La cathédrale de Cagliari, officiellement la cathédrale de Santa Maria Assunta et Santa Cecilia, est le principal lieu de culte de Cagliari. En arrivant à Cagliari par avion, il est impossible de ne pas remarquer sa coupole. La cathédrale de Santa Maria, lieu de culte symbolique de la ville avec la basilique de Bonaria, domine le quartier du Castello d'une masse imposante, flanquée du Palazzo Regio et de l'ancien Palazzo di città. L'église, longue de 35 mètres, large de 34 mètres et haute de 32 mètres, a été construite dans des formes gothiques-romanes.
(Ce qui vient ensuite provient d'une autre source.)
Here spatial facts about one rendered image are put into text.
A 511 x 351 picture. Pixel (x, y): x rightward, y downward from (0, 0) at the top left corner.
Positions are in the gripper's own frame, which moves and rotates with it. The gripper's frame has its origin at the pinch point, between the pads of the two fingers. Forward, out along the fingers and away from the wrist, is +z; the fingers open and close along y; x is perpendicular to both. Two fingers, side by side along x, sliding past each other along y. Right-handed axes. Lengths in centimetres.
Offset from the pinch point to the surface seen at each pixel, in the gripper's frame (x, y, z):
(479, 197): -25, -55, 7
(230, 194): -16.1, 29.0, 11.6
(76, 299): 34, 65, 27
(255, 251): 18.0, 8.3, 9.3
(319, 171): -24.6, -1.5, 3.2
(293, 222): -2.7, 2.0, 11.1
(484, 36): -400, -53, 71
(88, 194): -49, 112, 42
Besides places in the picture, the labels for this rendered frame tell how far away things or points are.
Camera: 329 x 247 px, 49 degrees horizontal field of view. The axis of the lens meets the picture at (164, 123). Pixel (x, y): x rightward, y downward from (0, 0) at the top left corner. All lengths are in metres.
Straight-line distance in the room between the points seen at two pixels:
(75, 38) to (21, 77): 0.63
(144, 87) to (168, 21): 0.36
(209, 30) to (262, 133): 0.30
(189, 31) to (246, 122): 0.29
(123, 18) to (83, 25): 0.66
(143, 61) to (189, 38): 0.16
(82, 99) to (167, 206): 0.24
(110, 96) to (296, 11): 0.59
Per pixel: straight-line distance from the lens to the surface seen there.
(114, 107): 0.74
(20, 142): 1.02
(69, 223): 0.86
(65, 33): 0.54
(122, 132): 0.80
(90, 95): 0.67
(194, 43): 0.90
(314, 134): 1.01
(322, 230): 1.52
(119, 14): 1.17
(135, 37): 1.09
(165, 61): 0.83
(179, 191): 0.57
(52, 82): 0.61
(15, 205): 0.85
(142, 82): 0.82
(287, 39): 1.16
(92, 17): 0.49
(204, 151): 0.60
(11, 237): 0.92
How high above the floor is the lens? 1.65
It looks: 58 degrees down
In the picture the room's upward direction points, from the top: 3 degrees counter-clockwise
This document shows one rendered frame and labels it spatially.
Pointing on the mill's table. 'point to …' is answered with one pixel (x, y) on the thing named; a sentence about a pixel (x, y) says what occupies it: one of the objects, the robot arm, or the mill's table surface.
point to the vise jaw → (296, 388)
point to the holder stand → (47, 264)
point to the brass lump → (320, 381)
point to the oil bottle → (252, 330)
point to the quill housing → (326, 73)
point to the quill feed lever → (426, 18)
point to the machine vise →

Elle est connue depuis 1255 : c'était la cathédrale avec la sainte patronne Sainte-Cécile (plus tard, elle a été nommée d'après Sainte-Marie). Entre les XIIIe et XIVe siècles, les Pisans l'ont agrandi, mais son aspect actuel est le résultat d'interventions catalano-aragonaises qui ont duré quatre siècles. Avec une annexe au début des années 1900 : la façade baroque en marbre datant de 1704, inspirée des cathédrales de Lucques et de Pise, a été démantelée dans le vain espoir de retrouver la façade médiévale en dessous. Il a été remplacé en 1931 par une structure néo-romane en marbre.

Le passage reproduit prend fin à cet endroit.